You might not agree, especially if you’re also an American who was raised on the values of meritocracy and rugged individualism, but it’s true.
Think back to all of your high school friends who were star athletes or the valedictorians of your class. How much pressure did they face from well-meaning parents, teachers, and coaches who unknowingly pigeonholed them into one path for the rest of their lives? How satisfied would you say they are now?
The word “gifted” is a curse we place on certain kids at a young age because in our minds they have more potential and deserve to stand out from those who are “average” or “mediocre.”
What we all fail to realize is that averageness isn’t a weakness — it’s a strength.

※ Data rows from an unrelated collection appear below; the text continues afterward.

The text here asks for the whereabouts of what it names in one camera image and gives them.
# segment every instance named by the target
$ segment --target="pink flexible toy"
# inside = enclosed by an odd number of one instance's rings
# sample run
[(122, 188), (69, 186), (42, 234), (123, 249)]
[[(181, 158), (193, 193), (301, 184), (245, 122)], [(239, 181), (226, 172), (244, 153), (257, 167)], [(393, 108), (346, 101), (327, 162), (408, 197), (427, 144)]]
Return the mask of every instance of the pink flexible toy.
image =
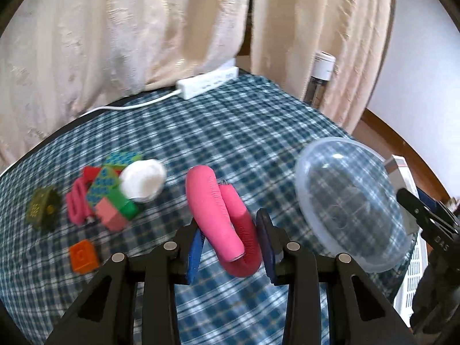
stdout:
[(222, 267), (237, 277), (255, 273), (262, 262), (256, 228), (233, 186), (218, 185), (210, 167), (196, 166), (187, 174), (185, 192), (190, 211)]
[(67, 214), (70, 221), (81, 226), (85, 220), (93, 215), (87, 199), (87, 188), (82, 177), (75, 180), (72, 190), (65, 195), (67, 202)]

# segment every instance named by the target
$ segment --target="white power strip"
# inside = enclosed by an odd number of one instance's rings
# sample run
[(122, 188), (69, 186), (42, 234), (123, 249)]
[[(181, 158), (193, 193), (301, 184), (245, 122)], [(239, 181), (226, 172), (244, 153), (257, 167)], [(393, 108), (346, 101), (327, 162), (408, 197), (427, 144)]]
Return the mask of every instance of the white power strip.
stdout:
[(180, 89), (179, 97), (189, 100), (211, 89), (217, 88), (229, 80), (238, 77), (238, 68), (232, 66), (226, 69), (217, 69), (206, 74), (197, 75), (176, 82), (176, 88)]

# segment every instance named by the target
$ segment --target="white plastic basket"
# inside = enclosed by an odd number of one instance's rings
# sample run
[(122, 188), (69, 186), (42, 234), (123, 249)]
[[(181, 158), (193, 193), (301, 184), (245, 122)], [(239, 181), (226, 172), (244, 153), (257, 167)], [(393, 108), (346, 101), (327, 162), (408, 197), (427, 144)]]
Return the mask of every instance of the white plastic basket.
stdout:
[(426, 250), (426, 242), (420, 237), (420, 232), (417, 236), (417, 243), (413, 250), (412, 258), (410, 260), (409, 268), (404, 281), (395, 297), (393, 307), (399, 313), (404, 323), (410, 327), (409, 319), (413, 314), (412, 311), (412, 300), (417, 290), (420, 279), (423, 276), (423, 272), (428, 265), (428, 253)]

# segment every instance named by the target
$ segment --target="blue gripper pad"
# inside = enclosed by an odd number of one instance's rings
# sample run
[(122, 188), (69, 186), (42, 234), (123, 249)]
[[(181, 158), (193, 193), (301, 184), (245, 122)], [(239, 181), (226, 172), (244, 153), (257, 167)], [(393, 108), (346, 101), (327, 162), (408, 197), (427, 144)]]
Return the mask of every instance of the blue gripper pad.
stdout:
[(200, 229), (197, 229), (195, 236), (192, 241), (192, 246), (189, 252), (189, 268), (187, 270), (187, 282), (191, 284), (193, 279), (198, 272), (198, 266), (200, 265), (201, 254), (203, 251), (205, 236), (202, 234)]
[(272, 284), (277, 284), (278, 278), (275, 273), (275, 265), (284, 258), (284, 252), (277, 235), (277, 228), (265, 209), (260, 209), (256, 215), (257, 239), (262, 251), (265, 265), (265, 273)]

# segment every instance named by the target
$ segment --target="pink toy block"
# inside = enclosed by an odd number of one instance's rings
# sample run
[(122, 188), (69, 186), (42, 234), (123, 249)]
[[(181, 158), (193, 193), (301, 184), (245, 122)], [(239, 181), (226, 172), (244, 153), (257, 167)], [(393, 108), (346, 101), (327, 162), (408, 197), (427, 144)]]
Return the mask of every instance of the pink toy block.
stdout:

Instead of stigmatizing someone for being average, we should be celebrating them. Kids who are average can end up better adjusted and, in many cases, happier and more successful than their more gifted peers.
I should know because I was the poster child for average.
I grew up in an average middle-class suburb in an average city in the Midwest which, in case you didn’t know, is the most average part of the US. I got average grades, I was (below) average in sports, and I was too average to join any of our gifted programs.
I’ll be the first to admit that back then, being average drove me absolutely crazy. As close friends found their niches and excelled in their own ways, I felt stuck and cursed with mediocrity.
In college, this feeling of inadequacy grew as I faced even more pressure to find my path. I spent my entire freshman year living under the crushing label of “undeclared,” studying topics like British literature, ancient Greek art, and the history of modern design.
It didn’t matter what I was learning, I felt just as lost as I had before — only now I had even more dots to connect which made it harder to find the signal through all of the noise.
As I prepared to fumble into the real world, I faced the same traditional options — choices like internships, full-time jobs, and grad school — and ultimately, nothing felt quite right.